Whether we expand existing towns or build new cities it begs the question about how we build an environment that helps us live in harmony with each other and with the natural world, upon which we depend for our existence.
The history of the earth told by the Bible has us beginning our journey in a garden and finding our destiny in a garden city.
The last chapter has a vision of “the river of the water of life, bright as a crystal, flowing …. through the middle of ….. the city”. And on either side stands the Tree of Life with leaves for the healing of the people.
It’s a picture of harmony between the built and the natural environments.
Not so long ago I invited some of Liverpool’s Leaders to meet with an international expert on sustainable cities. Professor Herbert Giradet set out 10 key principles on how to make cities liveable and sustainable.
Up until that point I’d always seen cities in a linear way – gobbling up resources at one end and spitting them out at the other.

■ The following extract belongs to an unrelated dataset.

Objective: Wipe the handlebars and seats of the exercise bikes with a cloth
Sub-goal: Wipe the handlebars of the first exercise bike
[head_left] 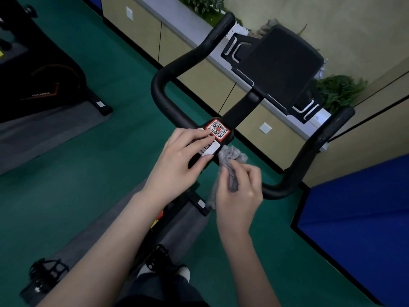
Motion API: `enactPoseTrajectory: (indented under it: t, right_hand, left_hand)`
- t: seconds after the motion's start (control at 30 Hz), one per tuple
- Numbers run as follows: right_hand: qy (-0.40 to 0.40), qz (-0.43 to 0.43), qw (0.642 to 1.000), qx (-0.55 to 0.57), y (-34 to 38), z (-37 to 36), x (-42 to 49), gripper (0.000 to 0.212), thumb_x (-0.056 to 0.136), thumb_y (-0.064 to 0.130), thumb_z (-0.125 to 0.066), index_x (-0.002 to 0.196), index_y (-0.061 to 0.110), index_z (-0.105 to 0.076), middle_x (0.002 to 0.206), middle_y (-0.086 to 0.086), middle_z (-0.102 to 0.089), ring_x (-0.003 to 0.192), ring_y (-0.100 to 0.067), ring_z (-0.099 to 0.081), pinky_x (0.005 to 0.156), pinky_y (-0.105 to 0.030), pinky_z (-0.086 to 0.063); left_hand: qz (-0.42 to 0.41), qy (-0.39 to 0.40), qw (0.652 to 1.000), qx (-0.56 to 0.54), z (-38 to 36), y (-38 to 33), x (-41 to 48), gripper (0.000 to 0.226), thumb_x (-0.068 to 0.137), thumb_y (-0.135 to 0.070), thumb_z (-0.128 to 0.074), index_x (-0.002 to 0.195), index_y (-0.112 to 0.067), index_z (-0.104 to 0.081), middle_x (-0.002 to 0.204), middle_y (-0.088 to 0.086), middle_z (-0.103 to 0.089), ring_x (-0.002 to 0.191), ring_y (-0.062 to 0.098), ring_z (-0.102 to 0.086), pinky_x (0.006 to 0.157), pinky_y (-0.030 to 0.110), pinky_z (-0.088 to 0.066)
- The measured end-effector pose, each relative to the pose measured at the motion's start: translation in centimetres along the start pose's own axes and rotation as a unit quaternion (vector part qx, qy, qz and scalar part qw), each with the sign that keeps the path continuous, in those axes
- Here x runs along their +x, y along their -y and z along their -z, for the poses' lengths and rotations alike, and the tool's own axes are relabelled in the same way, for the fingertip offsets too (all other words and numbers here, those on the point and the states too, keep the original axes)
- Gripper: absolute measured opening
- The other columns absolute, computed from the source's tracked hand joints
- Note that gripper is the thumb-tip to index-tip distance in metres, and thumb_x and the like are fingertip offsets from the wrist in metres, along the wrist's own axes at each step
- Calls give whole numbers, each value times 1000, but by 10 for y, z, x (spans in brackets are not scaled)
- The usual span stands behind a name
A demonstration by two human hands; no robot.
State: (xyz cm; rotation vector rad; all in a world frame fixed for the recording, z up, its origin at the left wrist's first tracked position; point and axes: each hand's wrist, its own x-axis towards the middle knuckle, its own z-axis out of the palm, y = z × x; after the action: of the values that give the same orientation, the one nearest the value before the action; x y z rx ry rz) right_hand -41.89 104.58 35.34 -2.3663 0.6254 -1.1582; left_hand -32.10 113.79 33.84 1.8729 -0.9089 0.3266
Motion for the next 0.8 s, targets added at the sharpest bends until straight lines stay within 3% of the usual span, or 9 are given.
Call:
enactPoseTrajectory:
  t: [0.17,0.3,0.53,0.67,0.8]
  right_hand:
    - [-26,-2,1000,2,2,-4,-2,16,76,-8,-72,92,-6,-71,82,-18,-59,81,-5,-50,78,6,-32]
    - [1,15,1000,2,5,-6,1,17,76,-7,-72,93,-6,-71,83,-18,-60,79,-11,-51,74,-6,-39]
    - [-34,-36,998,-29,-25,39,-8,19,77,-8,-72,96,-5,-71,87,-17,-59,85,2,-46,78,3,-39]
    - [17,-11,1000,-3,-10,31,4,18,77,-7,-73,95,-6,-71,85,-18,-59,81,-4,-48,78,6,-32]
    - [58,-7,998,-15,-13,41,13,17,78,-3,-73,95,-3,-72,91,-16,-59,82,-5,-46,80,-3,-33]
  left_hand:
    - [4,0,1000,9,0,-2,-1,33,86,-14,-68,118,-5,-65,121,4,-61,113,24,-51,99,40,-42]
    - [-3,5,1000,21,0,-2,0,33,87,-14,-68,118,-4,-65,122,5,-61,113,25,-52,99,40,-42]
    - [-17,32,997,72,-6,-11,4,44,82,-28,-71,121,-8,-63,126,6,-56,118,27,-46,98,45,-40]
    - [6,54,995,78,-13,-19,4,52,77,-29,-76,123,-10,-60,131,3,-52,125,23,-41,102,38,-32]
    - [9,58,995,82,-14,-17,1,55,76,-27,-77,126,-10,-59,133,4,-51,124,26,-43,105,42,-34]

The seminar helped me to see how waste could become energy. Cities could be circular, not linear, and mimic nature itself.
Imagining the future of towns and cities places a heavy burden on politicians and planners.
If we get it wrong, CS Lewis warned:
“Simplest tales will then bewilder the questioning children, ‘What was a chestnut? ‘
Say what it means to climb a beanstalk.
Tell me, Grandfather, what an elm is.
What was autumn? They never taught us.”